The East African Crude Oil Pipeline (EACOP) System is a planned export pipeline project that will transport oil from the Kabaale pumping station (PS1), in Hoima district, Uganda, to a proposed marine storage terminal (MST) at Tanga, on the East African coast of Tanzania. The Tanzania Petroleum Development Corporation (TPDC) and Uganda National Oil Company (UNOC), will be shareholders in a pipeline company with Total E&P Uganda B.V. (TEPU), Tullow Uganda Operations Pty Ltd (TUOP) and CNOOC Uganda Limited (CUL) that will develop, construct and operate the pipeline. Total East Africa Midstream (TEAM) BV is the developer of the project and in due course would be expected to establish a project-specific company, such as East African Crude Oil Pipeline (EACOP) BV.
For nearly 2.5 years Andy Huckbody was the Biodiversity Coordinator, contracted to Total/EACOP to manage all aspects of the Biodiversity for the midstream Tilenga Project. A crucial component was ensuring compliance to the IFC PS6 (Biodiversity Conservation and Sustainable Management of Living Natural Resources) requirements. This involved a number of responsibilities, across approximately 1500km of pipeline corridor stretching from the Albertine Graben in Northern Uganda through Tanzania to the Indian Ocean and a proposed new port and ca. 2km long jetty structure for oil tanker loading, including:
- Supervising all biodiversity studies undertaken by international and national consultants;
- Advising the project on biodiversity assets, risks, potential impacts and their mitigation and management;
- Ensuring compliance to IFC PS 6 and the requisite Critical Habitat Assessment;
- Development of risk management and impact mitigation measures for all habitats and species potentially affected, including IUCN red-list species, large mammals, coastal and marine life, with coral reefs and globally rare fish such as the Coelacanth; and
- Development of Biodiversity Action Plans
Biodiversity & Livelihoods Advisory Committee (BLAC)
The project was advised by a committee comprising international experts from a range of worldwide conservation organisations, to provide oversight and independent advice on the oil developments. Andy represented EACOP on this committee and participated in meetings, site visits and discussions on management of biodiversity and livelihoods.
Critical Habitat Assessment
CHA is a PS6 process to identify significant biodiversity risks associated with a project. PS6 outlines the requirements for development in areas of Critical Habitat. CHA considers the conservation principles of threat (vulnerability) and geographic rarity (irreplaceability).

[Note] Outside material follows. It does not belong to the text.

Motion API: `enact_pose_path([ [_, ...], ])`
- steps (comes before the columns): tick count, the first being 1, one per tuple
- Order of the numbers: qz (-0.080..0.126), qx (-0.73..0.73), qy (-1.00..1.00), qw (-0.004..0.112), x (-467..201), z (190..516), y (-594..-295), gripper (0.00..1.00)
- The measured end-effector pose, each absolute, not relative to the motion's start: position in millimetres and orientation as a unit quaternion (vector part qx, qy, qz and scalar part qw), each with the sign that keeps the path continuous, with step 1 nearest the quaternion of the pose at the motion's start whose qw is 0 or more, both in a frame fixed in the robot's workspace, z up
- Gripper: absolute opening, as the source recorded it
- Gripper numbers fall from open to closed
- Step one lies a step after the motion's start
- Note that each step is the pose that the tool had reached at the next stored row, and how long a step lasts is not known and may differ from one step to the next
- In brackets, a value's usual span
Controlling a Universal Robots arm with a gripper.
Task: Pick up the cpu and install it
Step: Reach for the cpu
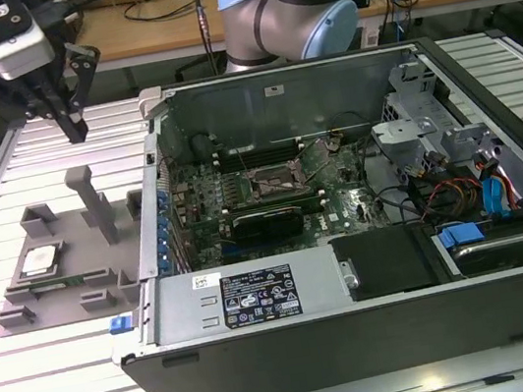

CHA is carried out at the landscape scale, using ecologically and/or administratively coherent Discrete Management Units (DMUs). Definition of DMUs should be informed by the biodiversity features of concern and their ecological requirements. DMUs are identified at a landscape or seascape scale, taking into account large-scale ecological processes where appropriate, and are therefore often much larger than the project concession or lease area itself. A preliminary review of the region’s ecology is thus carried out during the identification of DMUs. This highlights any potential Critical Habitat-qualifying features which might be present and informs delineation of DMUs at an appropriate scale. DMUs can be identified separately for individual species/sub-species or (more commonly) for a suite of species with broadly shared requirements
Biodiversity Action Plan (BAP)
The objective of the Biodiversity Action Plan (BAP) is to provide a comprehensive strategy and specific, implementable actions aimed at the protection and conservation of biodiversity during the construction and operation of the pipeline.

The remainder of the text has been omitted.